A third input to the policy decision engine 20 affecting the threshold T is the input 100 from the policy administrator (a person, but not the user 10 being localized), and/or the application- specific requirements of the application 18. This then allows some flexibility on behalf of the administrator and/or application as to the decision point and prevent spurious changes between positive and negative decision due to small errors - i.e. it allows the policy decision engine 20 to take the static and dynamic error estimates and fine tune to decide when a change in decision should be performed. In embodiments, the application and/or administrator also has the option to override the automated adjustment, especially in cases where secure requirements are high, by providing their own requirements to the policy decision engine 20.

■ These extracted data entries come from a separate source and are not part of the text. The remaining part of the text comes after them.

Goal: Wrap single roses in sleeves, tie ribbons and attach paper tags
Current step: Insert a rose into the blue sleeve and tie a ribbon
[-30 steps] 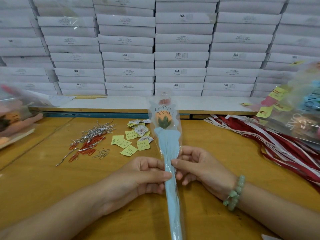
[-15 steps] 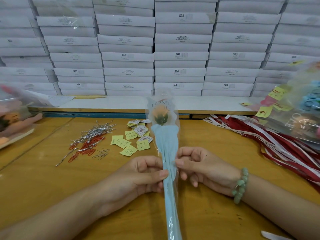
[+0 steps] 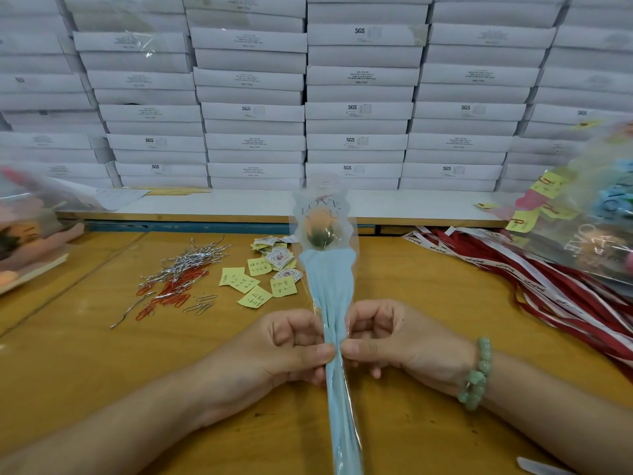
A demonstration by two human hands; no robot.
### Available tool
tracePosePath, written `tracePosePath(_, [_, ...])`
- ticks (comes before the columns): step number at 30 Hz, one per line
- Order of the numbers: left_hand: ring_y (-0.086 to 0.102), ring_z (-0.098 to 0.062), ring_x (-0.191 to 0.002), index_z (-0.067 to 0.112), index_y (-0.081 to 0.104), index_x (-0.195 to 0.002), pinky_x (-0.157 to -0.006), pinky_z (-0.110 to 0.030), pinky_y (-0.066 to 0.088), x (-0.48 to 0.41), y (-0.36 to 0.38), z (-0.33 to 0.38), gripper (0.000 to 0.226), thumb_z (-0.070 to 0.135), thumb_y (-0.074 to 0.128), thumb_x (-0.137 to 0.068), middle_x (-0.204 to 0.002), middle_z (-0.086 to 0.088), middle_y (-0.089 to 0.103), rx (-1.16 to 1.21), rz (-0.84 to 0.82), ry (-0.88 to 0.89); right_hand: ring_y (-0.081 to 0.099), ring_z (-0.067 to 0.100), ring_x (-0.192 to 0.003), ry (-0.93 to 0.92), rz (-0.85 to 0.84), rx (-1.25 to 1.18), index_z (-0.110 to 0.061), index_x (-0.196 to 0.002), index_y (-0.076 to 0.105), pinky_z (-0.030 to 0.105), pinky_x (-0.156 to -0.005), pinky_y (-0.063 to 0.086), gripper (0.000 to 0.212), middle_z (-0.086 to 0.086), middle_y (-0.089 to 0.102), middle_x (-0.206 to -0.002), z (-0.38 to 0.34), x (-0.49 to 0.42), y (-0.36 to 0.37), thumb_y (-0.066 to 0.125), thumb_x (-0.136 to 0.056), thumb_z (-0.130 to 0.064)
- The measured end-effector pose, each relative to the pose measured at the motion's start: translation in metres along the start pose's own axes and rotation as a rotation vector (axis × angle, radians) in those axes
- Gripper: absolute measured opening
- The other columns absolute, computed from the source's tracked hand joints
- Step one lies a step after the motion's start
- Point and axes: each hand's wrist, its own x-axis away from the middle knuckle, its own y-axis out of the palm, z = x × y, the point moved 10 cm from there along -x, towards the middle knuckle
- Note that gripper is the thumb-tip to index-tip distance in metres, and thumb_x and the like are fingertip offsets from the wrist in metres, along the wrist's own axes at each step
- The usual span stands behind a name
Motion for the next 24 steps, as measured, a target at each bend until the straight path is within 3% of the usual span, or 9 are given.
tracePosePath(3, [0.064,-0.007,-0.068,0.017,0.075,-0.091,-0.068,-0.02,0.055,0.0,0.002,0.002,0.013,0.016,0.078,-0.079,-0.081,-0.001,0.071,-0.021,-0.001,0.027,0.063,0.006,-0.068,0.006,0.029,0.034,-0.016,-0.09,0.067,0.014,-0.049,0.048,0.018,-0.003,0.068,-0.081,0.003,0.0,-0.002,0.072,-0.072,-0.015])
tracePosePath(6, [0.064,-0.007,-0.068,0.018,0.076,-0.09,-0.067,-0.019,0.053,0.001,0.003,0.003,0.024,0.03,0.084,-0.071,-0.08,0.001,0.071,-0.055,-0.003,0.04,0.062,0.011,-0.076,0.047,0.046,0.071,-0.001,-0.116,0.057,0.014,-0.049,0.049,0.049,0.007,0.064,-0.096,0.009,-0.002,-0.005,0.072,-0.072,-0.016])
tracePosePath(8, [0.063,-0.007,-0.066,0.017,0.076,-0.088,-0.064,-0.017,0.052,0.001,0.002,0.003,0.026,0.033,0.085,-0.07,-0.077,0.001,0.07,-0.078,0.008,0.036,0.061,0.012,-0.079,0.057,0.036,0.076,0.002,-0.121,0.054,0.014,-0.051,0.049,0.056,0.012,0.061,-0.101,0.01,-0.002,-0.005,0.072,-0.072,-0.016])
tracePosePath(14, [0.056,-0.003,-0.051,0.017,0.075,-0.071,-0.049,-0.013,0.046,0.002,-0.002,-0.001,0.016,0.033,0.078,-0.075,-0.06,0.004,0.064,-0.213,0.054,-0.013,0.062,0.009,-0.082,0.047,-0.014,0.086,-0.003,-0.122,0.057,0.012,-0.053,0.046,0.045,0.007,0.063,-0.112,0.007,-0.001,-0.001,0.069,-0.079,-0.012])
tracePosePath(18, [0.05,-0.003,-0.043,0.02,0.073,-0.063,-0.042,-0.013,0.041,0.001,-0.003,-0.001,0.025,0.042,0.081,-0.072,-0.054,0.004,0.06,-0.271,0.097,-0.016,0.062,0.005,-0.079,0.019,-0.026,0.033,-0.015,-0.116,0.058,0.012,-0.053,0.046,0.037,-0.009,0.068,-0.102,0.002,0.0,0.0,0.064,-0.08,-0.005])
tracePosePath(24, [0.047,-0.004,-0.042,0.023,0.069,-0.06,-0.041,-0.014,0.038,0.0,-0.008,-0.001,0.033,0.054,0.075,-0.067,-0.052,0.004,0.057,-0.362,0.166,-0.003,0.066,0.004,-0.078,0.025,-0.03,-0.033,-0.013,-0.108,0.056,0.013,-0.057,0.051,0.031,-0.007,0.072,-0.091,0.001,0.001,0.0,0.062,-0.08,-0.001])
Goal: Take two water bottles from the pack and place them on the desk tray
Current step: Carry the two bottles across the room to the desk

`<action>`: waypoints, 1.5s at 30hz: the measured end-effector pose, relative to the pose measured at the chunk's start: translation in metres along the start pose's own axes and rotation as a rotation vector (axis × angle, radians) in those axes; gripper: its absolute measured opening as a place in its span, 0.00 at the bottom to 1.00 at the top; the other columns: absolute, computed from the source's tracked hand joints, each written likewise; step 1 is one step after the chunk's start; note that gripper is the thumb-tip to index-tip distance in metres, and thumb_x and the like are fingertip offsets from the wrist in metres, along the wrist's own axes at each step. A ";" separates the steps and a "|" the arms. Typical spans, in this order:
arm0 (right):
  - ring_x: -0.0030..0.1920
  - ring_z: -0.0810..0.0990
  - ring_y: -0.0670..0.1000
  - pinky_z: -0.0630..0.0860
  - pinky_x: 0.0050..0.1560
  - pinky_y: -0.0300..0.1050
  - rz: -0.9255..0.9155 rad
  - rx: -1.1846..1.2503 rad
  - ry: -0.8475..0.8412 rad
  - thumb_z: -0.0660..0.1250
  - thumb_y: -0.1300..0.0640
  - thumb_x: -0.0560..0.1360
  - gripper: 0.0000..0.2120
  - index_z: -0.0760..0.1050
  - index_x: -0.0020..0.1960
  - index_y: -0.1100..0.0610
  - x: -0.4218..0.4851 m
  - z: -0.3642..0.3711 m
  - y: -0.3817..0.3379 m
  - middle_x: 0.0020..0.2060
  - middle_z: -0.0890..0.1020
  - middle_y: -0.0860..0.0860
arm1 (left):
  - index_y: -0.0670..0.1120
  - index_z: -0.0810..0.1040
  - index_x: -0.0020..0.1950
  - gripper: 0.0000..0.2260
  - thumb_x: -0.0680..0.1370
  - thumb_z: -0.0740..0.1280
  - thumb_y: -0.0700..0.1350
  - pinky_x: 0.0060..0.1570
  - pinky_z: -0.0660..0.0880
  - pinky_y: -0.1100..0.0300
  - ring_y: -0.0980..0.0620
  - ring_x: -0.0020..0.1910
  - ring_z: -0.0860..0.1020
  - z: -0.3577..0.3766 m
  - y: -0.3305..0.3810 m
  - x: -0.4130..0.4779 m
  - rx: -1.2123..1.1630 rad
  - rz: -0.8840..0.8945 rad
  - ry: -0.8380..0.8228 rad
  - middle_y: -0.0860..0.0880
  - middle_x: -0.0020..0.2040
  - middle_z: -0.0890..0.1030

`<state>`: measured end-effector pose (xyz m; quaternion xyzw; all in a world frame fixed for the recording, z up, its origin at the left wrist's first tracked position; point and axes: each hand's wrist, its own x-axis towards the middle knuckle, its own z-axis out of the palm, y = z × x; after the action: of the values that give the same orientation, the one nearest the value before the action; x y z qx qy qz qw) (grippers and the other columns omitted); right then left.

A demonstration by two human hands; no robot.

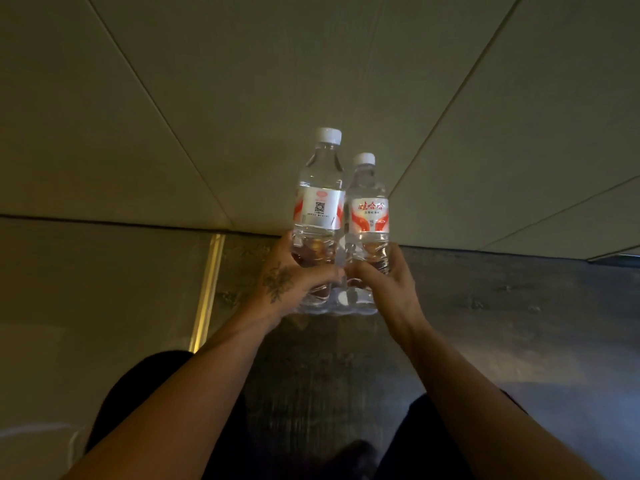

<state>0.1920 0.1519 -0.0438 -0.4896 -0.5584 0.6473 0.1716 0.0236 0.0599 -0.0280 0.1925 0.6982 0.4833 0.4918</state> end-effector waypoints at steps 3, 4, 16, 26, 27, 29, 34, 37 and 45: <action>0.53 0.90 0.47 0.87 0.46 0.42 0.050 0.070 0.006 0.80 0.46 0.64 0.35 0.75 0.69 0.49 -0.053 -0.007 -0.056 0.55 0.88 0.45 | 0.64 0.75 0.55 0.33 0.53 0.83 0.58 0.44 0.85 0.53 0.54 0.50 0.86 0.001 0.045 -0.060 -0.015 -0.078 -0.002 0.57 0.51 0.87; 0.52 0.90 0.46 0.86 0.42 0.37 0.060 0.082 0.008 0.81 0.48 0.65 0.33 0.75 0.68 0.49 -0.072 -0.009 -0.077 0.54 0.88 0.43 | 0.64 0.75 0.54 0.31 0.55 0.84 0.57 0.38 0.85 0.58 0.56 0.46 0.87 0.001 0.063 -0.081 -0.023 -0.101 -0.010 0.57 0.49 0.87; 0.54 0.90 0.56 0.86 0.53 0.57 0.098 0.091 0.021 0.80 0.48 0.66 0.31 0.77 0.67 0.51 -0.292 -0.057 -0.331 0.56 0.88 0.54 | 0.51 0.82 0.58 0.23 0.66 0.83 0.42 0.37 0.82 0.64 0.62 0.40 0.87 -0.026 0.328 -0.320 0.006 -0.109 -0.043 0.58 0.42 0.90; 0.45 0.89 0.60 0.87 0.42 0.57 0.104 0.266 0.011 0.79 0.47 0.61 0.37 0.73 0.67 0.55 -0.385 -0.088 -0.443 0.57 0.85 0.66 | 0.53 0.83 0.60 0.32 0.57 0.81 0.56 0.49 0.80 0.52 0.52 0.50 0.87 -0.032 0.436 -0.422 0.038 -0.124 0.012 0.56 0.49 0.90; 0.45 0.88 0.60 0.86 0.42 0.56 0.102 0.275 0.013 0.79 0.47 0.61 0.37 0.73 0.68 0.55 -0.388 -0.090 -0.446 0.57 0.85 0.66 | 0.53 0.83 0.60 0.32 0.57 0.81 0.56 0.47 0.80 0.53 0.52 0.51 0.87 -0.031 0.442 -0.426 0.037 -0.122 0.014 0.55 0.48 0.90; 0.46 0.88 0.62 0.86 0.42 0.55 0.094 0.278 0.022 0.79 0.48 0.62 0.37 0.73 0.68 0.55 -0.394 -0.092 -0.450 0.57 0.85 0.65 | 0.52 0.83 0.59 0.31 0.57 0.81 0.55 0.45 0.80 0.54 0.51 0.50 0.88 -0.028 0.449 -0.434 0.038 -0.115 0.023 0.55 0.47 0.90; 0.55 0.87 0.70 0.88 0.44 0.55 0.088 0.279 0.050 0.78 0.51 0.66 0.33 0.73 0.68 0.55 -0.403 -0.099 -0.446 0.58 0.85 0.63 | 0.54 0.84 0.58 0.27 0.59 0.81 0.55 0.46 0.82 0.52 0.55 0.47 0.88 -0.020 0.457 -0.440 0.067 -0.089 -0.001 0.53 0.49 0.90; 0.54 0.88 0.68 0.88 0.44 0.54 0.088 0.305 0.076 0.78 0.51 0.67 0.35 0.72 0.70 0.56 -0.410 -0.106 -0.444 0.59 0.85 0.63 | 0.55 0.83 0.60 0.30 0.59 0.81 0.56 0.41 0.83 0.57 0.56 0.47 0.88 -0.012 0.464 -0.443 0.071 -0.074 -0.038 0.54 0.50 0.90; 0.48 0.89 0.63 0.87 0.42 0.52 0.032 0.390 0.260 0.75 0.55 0.71 0.32 0.71 0.72 0.60 -0.451 -0.139 -0.436 0.59 0.83 0.68 | 0.48 0.79 0.66 0.38 0.57 0.81 0.53 0.50 0.85 0.48 0.44 0.53 0.87 0.029 0.487 -0.438 0.125 -0.017 -0.244 0.43 0.54 0.88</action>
<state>0.3739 0.0208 0.5588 -0.5354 -0.3878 0.6771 0.3232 0.1419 -0.0286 0.6104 0.2742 0.6638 0.4075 0.5641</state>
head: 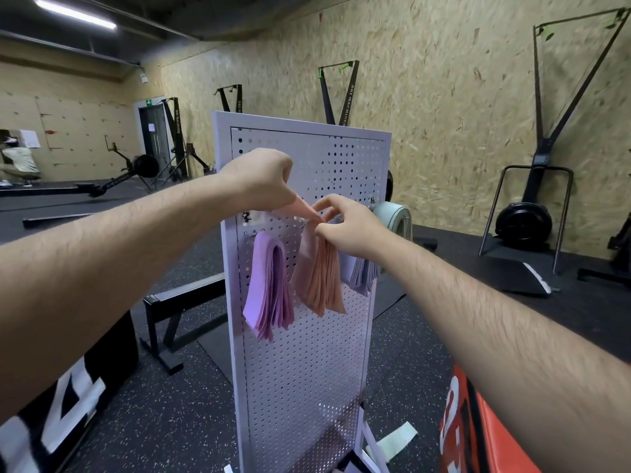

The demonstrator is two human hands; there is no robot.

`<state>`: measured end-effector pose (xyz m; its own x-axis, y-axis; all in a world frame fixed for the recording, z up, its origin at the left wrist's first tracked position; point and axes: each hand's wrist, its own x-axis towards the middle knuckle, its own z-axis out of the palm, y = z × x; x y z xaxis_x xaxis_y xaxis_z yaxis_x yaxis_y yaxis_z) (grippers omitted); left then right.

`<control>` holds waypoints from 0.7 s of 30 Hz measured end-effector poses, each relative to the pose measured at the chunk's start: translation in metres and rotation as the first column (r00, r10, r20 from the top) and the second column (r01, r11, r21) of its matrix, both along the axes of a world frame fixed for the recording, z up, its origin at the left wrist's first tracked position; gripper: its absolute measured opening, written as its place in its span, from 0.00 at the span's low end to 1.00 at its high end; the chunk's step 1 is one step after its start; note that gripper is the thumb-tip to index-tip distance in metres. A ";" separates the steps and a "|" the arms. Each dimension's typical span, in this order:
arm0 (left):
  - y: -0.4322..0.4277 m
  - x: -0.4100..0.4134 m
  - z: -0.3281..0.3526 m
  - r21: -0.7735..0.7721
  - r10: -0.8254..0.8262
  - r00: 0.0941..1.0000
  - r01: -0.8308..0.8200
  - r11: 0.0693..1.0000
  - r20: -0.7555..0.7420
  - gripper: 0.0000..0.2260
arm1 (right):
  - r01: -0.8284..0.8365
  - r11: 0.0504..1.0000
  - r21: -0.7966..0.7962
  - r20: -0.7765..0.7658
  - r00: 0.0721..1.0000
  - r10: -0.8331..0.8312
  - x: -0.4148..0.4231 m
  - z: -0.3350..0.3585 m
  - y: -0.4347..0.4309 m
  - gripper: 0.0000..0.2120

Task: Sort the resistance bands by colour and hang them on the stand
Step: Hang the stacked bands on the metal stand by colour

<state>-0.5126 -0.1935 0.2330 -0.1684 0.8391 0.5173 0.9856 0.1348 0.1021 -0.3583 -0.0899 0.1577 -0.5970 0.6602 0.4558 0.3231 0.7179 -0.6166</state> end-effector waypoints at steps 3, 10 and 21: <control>-0.009 0.002 -0.004 -0.033 -0.041 0.997 0.043 0.999 0.061 0.21 | -0.005 1.000 -0.017 -0.012 1.000 0.005 0.000 -0.001 -0.001 0.10; -0.013 -0.006 -0.007 -0.081 -0.062 0.997 0.065 0.995 0.039 0.13 | 0.033 0.999 0.018 -0.011 0.999 -0.032 -0.002 -0.001 -0.001 0.11; 0.006 0.003 -0.021 -0.315 -0.103 0.994 0.109 0.943 0.036 0.13 | 0.047 0.988 0.149 0.076 0.995 -0.058 -0.012 -0.008 0.002 0.05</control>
<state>-0.5100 -0.1875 0.2117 -0.0766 0.9724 0.2206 0.9943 0.0580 0.0895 -0.3703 -0.0880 0.1495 -0.6018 0.6209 0.5024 0.4069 0.7796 -0.4760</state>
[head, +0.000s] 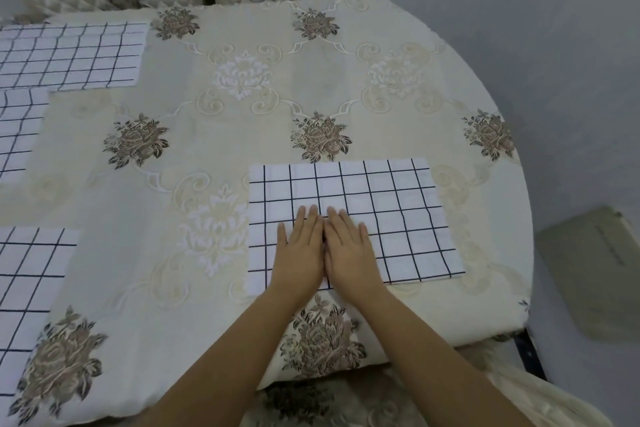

Further, as an optional step 116, the application 18 may provide feedback to the policy admin module 26, to inform the administrator. The feedback originates from the end-user 10: if the user experiences a false positive (i.e. a situation where he or she expected to be granted access to the service due to knowing him or herself to be in the access zone, but was denied access due to positioning error), then the user 10 has the opportunity to provide feedback through his or her mobile device 8 to the location-based application 18, and hence onwards to the administrator. The administrator can then adjust the policy based on this feedback, e.g. to increase the threshold T. Or as an alternative variant of this, the feedback 118 may be provided to the policy decision engine in order to adapt the policy automatically. In this case, the policy decision engine 20 may apply a machine learning technique to adapt the algorithm it uses to set the threshold T, i.e. to adapt the way in which it selects the threshold from the various inputs 101, 102, 106, 110, 112.
Some particularly advantageous examples of the techniques disclosed herein are now discussed in more detail in relation to Figures 5 and 6.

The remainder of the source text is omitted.